To me, we need to start from Dr. Naviaux’s Cell Danger Response study that showed cells were not properly energy because glucose and oxygen are not generating mitochondrial energy. A follow-up showed excess sodium in the cells inhibits the ejection of potassium. There was also info from a theoretical bio-chemist (maybe bio-physicist) that started with Naviaux’s cellular level and followed it thru the myriad of symptoms generated (i.e. if this does that, it would lead to the next group of symptoms). Personally, I believe this all leads to cortisol dysfunction from the danger constantly reporting to cortisol’s alarm system. When it doesn’t self-correct, it keeps trying to constantly throw more adrenaline at it, which is the main source of our adrenal fatigue. The old Light studies showed adrenaline fully on 3 days after the trigger. Further, I believe that internal and external factors keep pushing us over the top. Whether it is the autonomic body problems being reported to cortisol, or the problems with external factors such as dealing with problem people, hot sun, loud noises, pushing ourselves too far mentally, physically, emotionally or environmentally – they all trigger the cortisol alarm system which then tries to correct with adrenaline. When it doesn’t fix itself, the whole process goes down the rabbit hole. Dealing with the cell not producing energy keeps cortisol on the edge of the fence, anything more pushes us back into a dauer state. The only way to stop the downward spiral is to sleep. Oxygen not being in the cells is very bad for the brain (and all of its functions), the digestive system, heart and liver, the biggest users of oxygen in the body. “The liver, brain, and heart consume the most oxygen in the body.
“The liver consumes 20.4%, the brain 18.4%, and the heart 11.6%. All of the skeletal muscle combined consumes 20%, the kidneys 7.2%, and the skin 4.8%. Everything else in the body uses the remaining 17.6%.”
Is it possible that there isn’t a biomarker for Long COVID, or for ME/CFS? Many diseases and syndromes don’t have biomarkers and are still diagnosed and researched.
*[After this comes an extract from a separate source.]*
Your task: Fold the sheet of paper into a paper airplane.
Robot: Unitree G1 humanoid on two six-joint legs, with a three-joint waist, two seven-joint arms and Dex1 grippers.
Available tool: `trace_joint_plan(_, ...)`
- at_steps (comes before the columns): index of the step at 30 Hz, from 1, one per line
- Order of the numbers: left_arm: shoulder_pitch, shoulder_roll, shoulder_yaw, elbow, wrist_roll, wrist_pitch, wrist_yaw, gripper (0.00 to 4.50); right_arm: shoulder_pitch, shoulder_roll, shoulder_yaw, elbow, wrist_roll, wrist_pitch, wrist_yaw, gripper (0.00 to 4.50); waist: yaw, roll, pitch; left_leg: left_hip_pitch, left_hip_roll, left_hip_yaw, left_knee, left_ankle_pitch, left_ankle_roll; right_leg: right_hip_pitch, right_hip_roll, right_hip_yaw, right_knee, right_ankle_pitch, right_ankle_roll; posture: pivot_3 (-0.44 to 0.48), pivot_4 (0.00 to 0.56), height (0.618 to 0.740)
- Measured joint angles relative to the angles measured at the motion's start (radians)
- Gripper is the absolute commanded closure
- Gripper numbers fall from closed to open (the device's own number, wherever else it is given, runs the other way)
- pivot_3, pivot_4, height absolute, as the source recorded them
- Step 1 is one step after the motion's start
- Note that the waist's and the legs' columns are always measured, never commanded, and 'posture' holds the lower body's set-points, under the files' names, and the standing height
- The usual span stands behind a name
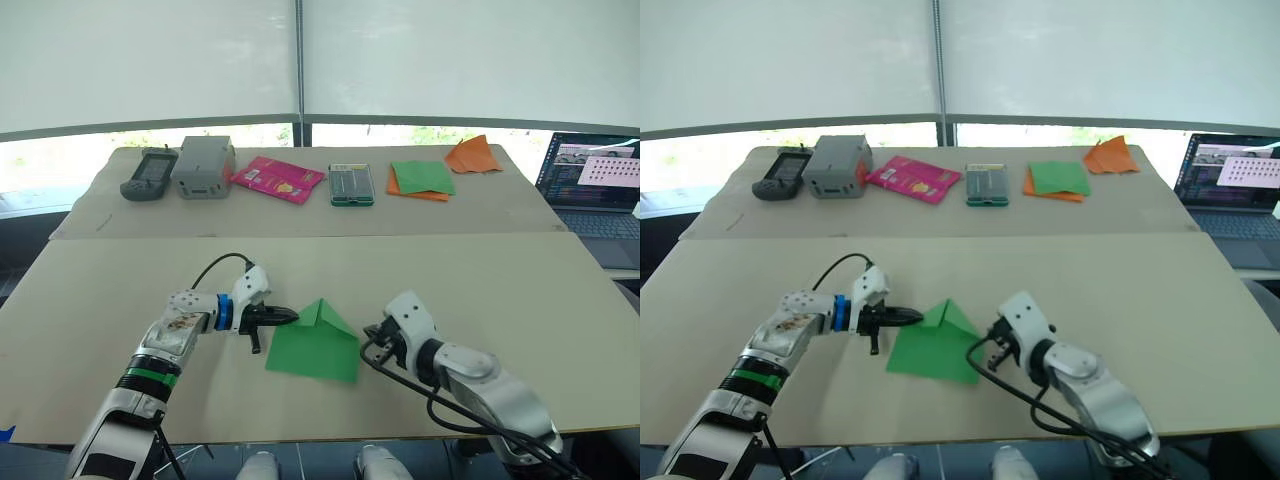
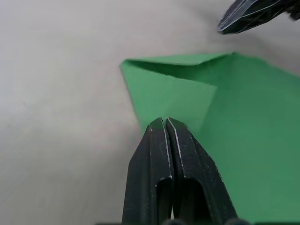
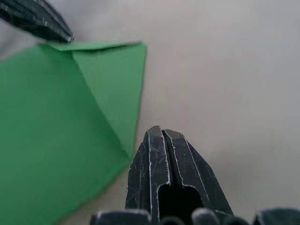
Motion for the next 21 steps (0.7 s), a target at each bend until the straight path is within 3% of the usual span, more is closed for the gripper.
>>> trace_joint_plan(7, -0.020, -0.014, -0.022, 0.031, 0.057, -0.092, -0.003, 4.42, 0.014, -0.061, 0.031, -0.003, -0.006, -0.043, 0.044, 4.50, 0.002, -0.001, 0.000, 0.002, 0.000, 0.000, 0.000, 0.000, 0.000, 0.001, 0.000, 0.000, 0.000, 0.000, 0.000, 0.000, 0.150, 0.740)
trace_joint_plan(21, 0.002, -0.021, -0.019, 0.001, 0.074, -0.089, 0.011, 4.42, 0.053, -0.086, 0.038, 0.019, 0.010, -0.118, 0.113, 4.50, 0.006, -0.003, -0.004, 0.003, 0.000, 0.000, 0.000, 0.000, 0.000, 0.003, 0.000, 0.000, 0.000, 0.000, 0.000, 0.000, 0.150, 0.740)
While it would be good to find a biomarker (or a group of them), I agree with Todd Davenport that we don’t need to wait. There are other things that can be measured right now.
Cort, did you see the nifty proof of concept that Workwell did with a Lumia (formerly Stat) earpiece and some exercise testing?
Also, there was some interesting “big data” research on brain fog recently:
https://www.frontiersin.org/journals/human-neuroscience/articles/10.3389/fnhum.2024.1409250/full
I’m afraid it glaringly misses some opportunities on asking about comorbidities/other diagnoses, but it still has value, I think.
Thank you for another great article.